= To do =
Once the pictures are removed, restate the listing word for word.

= Source material =
------------------------------------------------------------
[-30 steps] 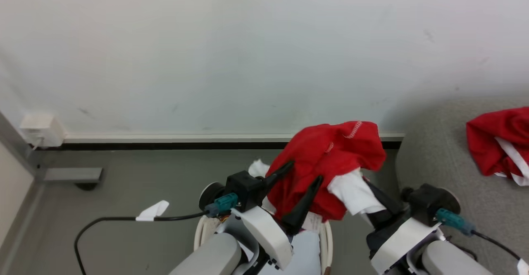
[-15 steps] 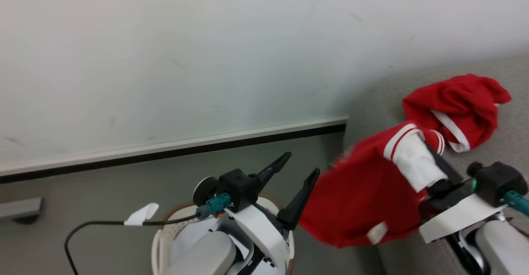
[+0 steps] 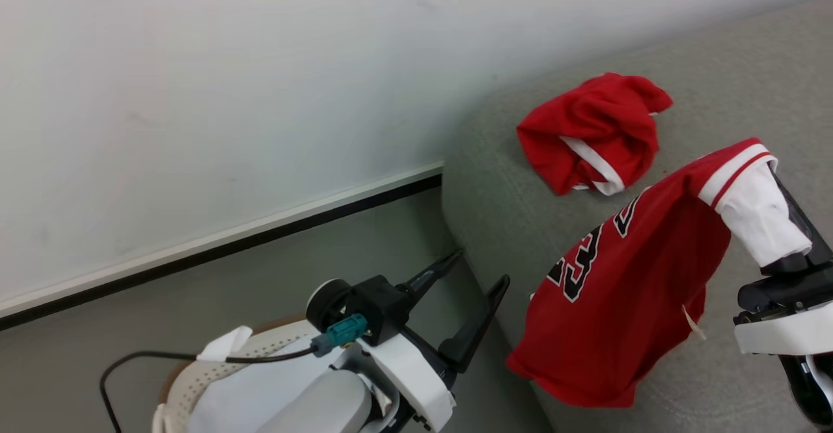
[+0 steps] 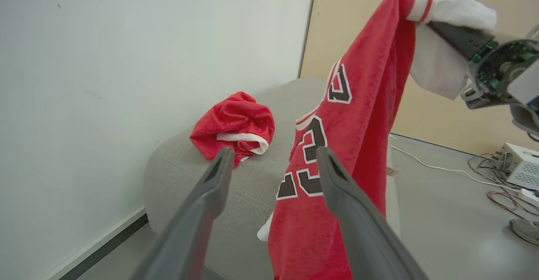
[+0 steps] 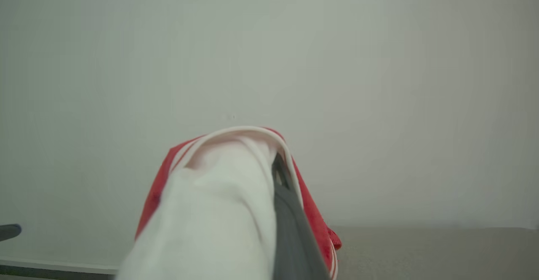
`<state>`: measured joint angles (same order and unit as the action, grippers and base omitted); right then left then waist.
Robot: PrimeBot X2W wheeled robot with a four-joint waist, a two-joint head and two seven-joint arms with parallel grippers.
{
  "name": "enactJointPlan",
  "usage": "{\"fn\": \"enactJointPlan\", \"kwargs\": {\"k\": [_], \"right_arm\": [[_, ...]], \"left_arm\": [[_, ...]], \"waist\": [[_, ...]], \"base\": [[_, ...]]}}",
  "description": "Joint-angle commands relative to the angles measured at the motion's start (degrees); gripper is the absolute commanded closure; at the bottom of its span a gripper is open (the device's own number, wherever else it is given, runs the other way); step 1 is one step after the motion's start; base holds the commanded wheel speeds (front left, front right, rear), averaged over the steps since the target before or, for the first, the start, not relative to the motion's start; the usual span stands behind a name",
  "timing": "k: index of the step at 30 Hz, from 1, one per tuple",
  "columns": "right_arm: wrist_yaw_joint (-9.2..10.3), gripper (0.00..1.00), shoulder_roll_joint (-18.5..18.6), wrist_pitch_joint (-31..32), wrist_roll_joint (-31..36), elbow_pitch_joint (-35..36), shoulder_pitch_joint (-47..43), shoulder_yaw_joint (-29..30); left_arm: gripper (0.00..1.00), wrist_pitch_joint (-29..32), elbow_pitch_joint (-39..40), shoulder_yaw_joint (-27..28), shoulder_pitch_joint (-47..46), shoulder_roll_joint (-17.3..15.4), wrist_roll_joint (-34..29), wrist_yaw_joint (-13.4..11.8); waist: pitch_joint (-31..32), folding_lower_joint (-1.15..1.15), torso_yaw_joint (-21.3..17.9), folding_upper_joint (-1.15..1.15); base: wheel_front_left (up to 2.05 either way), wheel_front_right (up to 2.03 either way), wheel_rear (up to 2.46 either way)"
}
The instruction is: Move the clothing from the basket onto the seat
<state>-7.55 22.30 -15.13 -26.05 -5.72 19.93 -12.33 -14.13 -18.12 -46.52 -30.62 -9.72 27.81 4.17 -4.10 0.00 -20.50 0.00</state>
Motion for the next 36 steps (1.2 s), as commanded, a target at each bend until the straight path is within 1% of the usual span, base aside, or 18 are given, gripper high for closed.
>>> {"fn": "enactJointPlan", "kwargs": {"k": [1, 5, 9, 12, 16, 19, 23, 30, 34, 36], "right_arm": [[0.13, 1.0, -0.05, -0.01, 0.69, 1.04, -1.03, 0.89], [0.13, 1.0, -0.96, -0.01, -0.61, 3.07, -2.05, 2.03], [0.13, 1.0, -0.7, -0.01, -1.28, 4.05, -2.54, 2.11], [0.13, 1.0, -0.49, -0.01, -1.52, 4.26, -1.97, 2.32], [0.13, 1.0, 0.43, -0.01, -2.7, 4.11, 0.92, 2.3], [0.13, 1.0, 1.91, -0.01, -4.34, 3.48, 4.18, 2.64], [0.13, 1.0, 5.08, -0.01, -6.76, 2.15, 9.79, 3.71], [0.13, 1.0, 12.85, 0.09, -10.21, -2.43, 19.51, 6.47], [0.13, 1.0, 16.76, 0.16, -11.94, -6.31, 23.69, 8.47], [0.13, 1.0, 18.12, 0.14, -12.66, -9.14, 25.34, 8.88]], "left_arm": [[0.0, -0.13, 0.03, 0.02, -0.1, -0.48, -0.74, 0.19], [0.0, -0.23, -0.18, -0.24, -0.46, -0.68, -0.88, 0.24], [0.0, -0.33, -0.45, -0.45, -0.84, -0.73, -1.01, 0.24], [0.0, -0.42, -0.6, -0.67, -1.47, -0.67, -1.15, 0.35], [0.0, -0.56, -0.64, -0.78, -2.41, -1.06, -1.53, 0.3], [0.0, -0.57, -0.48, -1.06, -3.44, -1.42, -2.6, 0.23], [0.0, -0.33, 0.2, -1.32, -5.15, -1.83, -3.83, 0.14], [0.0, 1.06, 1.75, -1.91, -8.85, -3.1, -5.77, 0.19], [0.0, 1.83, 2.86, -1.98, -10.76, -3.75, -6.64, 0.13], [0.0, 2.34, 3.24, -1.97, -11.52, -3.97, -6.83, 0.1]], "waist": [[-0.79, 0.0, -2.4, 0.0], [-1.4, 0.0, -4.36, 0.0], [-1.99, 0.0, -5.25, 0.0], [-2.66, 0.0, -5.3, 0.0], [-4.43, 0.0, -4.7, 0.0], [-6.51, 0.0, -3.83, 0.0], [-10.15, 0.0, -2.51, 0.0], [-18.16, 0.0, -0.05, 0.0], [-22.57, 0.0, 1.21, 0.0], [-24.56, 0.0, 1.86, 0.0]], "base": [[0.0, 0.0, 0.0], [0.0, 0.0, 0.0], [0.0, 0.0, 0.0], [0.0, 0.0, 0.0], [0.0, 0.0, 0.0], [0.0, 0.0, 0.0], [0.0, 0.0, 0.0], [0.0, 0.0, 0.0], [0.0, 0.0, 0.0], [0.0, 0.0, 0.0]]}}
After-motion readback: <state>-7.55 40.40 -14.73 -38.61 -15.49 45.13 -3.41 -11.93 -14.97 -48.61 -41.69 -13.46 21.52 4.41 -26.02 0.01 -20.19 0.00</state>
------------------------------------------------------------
= Result =
[-30 steps] 
[-15 steps] 
[+0 steps] 
[+0 steps] 
[+0 steps] 
`<state>`: measured joint angles (same order and unit as the action, grippers and base omitted); right then left then waist.
Robot: PrimeBot X2W wheeled robot with a four-joint waist, a two-joint head and two seven-joint arms with parallel grippers.
{
  "name": "enactJointPlan",
  "usage": "{\"fn\": \"enactJointPlan\", \"kwargs\": {\"k\": [_], \"right_arm\": [[_, ...]], \"left_arm\": [[_, ...]], \"waist\": [[_, ...]], \"base\": [[_, ...]]}}",
  "description": "Joint-angle commands relative to the angles measured at the motion's start (degrees); gripper is the absolute commanded closure; at the bottom of its span a gripper is open (the device's own number, wherever else it is given, runs the other way); step 1 is one step after the motion's start; base holds the commanded wheel speeds (front left, front right, rear), averaged over the steps since the target before or, for the first, the start, not relative to the motion's start; the usual span stands behind a name",
  "timing": "k: index of the step at 30 Hz, from 1, one per tuple",
  "columns": "right_arm: wrist_yaw_joint (-9.2..10.3), gripper (0.00..1.00), shoulder_roll_joint (-18.5..18.6), wrist_pitch_joint (-31..32), wrist_roll_joint (-31..36), elbow_pitch_joint (-35..36), shoulder_pitch_joint (-47..43), shoulder_yaw_joint (-29..30); left_arm: gripper (0.00..1.00), wrist_pitch_joint (-29..32), elbow_pitch_joint (-39..40), shoulder_yaw_joint (-27..28), shoulder_pitch_joint (-47..46), shoulder_roll_joint (-17.3..15.4), wrist_roll_joint (-34..29), wrist_yaw_joint (-13.4..11.8); waist: pitch_joint (-31..32), folding_lower_joint (-1.15..1.15), torso_yaw_joint (-21.3..17.9), folding_upper_joint (-1.15..1.15); base: wheel_front_left (up to 2.05 either way), wheel_front_right (up to 2.03 either way), wheel_rear (up to 2.46 either way)"
}
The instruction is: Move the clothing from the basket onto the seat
<state>-7.55 22.30 -15.13 -26.05 -5.72 19.93 -12.33 -14.13 -18.12 -46.52 -30.62 -9.72 27.81 4.17 -4.10 0.00 -20.50 0.00</state>
Motion for the next 36 steps (1.2 s), as commanded, a target at each bend until the straight path is within 1% of the usual span, base aside, or 18 are given, gripper high for closed.
>>> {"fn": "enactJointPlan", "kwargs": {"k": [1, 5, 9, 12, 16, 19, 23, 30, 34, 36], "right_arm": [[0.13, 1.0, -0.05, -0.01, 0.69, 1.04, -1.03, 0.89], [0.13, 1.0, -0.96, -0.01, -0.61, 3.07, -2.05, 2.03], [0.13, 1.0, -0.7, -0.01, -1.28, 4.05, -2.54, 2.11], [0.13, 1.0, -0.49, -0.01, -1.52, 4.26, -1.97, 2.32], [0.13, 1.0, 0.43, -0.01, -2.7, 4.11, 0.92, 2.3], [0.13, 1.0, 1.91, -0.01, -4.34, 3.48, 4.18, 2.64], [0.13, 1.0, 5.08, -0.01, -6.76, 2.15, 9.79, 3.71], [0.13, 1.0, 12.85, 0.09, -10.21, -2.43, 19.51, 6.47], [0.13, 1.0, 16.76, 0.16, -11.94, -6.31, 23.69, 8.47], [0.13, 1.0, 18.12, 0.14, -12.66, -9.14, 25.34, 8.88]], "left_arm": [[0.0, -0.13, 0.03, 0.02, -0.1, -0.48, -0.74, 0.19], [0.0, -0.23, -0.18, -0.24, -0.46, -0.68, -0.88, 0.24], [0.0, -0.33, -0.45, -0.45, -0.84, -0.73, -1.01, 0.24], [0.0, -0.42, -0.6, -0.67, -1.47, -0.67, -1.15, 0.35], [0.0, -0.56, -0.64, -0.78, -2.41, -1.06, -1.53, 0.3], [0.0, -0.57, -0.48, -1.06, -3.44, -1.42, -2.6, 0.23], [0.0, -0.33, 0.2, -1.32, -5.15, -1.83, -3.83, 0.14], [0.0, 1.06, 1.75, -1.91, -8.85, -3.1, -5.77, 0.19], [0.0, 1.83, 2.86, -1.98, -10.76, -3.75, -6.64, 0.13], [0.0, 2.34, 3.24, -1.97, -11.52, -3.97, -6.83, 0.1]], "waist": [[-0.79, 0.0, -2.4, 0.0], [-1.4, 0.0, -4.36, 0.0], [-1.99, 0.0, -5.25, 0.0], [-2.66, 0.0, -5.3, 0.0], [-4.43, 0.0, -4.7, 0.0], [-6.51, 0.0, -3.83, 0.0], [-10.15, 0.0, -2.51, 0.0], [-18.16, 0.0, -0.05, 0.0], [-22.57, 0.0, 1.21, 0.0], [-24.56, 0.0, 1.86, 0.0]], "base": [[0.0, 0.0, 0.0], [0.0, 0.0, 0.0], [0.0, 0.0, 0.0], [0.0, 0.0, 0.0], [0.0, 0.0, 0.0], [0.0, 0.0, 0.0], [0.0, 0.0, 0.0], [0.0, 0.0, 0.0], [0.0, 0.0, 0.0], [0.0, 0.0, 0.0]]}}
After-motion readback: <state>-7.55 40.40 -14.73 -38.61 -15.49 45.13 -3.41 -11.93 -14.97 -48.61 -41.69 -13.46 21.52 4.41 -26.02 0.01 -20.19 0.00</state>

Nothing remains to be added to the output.